- Amritwasi Location in Rajasthan, India Amritwasi Amritwasi (India)
- Coordinates: 27°58′42″N 74°12′57″E﻿ / ﻿27.9784°N 74.2158°E
- Country: India
- State: Rajasthan
- District: Bikaner
- Sub-District: Shri Dungargarh
- Assembly Constituency: Dungargarh

Government
- • Type: Panchayati Raj
- • Body: Gram Panchayat

Area
- • Total: 2.70 km^{2} (1.04 sq mi)

Population (2011)
- • Total: 1,468

Language
- • Official Language: Hindi
- Time zone: UTC+5:30 (IST)
- PIN: 331803
- Vehicle registration: RJ-07

= Amritwasi =

Village in Rajasthan, India

Amritwasi is a village located in Shri Dungargarh Tehsil within the Bikaner district of Rajasthan, India.
This village's population primarily rely on agriculture, and many of them own their own enterprises.

==Demographics==

As per 2011 Census, conducted by Government of India; population of this village is 1,468, out of which 759 is male population and 709 is female population.

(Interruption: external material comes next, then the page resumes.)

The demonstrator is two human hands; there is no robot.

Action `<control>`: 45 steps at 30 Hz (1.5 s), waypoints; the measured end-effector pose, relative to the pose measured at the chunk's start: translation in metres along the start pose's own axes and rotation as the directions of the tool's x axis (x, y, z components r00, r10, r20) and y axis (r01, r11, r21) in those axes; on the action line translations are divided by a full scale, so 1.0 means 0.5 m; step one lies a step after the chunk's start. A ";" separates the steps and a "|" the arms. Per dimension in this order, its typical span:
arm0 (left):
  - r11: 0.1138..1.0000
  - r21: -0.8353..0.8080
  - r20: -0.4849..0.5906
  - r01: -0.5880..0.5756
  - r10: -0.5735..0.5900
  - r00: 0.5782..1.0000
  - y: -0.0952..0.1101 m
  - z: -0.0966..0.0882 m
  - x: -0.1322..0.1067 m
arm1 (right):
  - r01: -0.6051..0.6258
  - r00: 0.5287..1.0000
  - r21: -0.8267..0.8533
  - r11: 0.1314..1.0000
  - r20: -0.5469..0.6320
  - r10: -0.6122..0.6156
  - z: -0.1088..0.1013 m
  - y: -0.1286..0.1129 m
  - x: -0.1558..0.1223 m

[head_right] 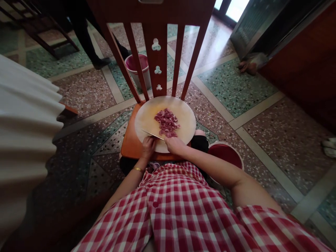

There're total 175 houses in this village.
Literacy rate of this village is 44.01%

100% of the village population follows Hinduism.

Bagri, a dialect of Rajsthani is the most spoken language here. The village administration follows Hindi as their official language.

PIN Code(Postal Index Number Code) of this village is 331803.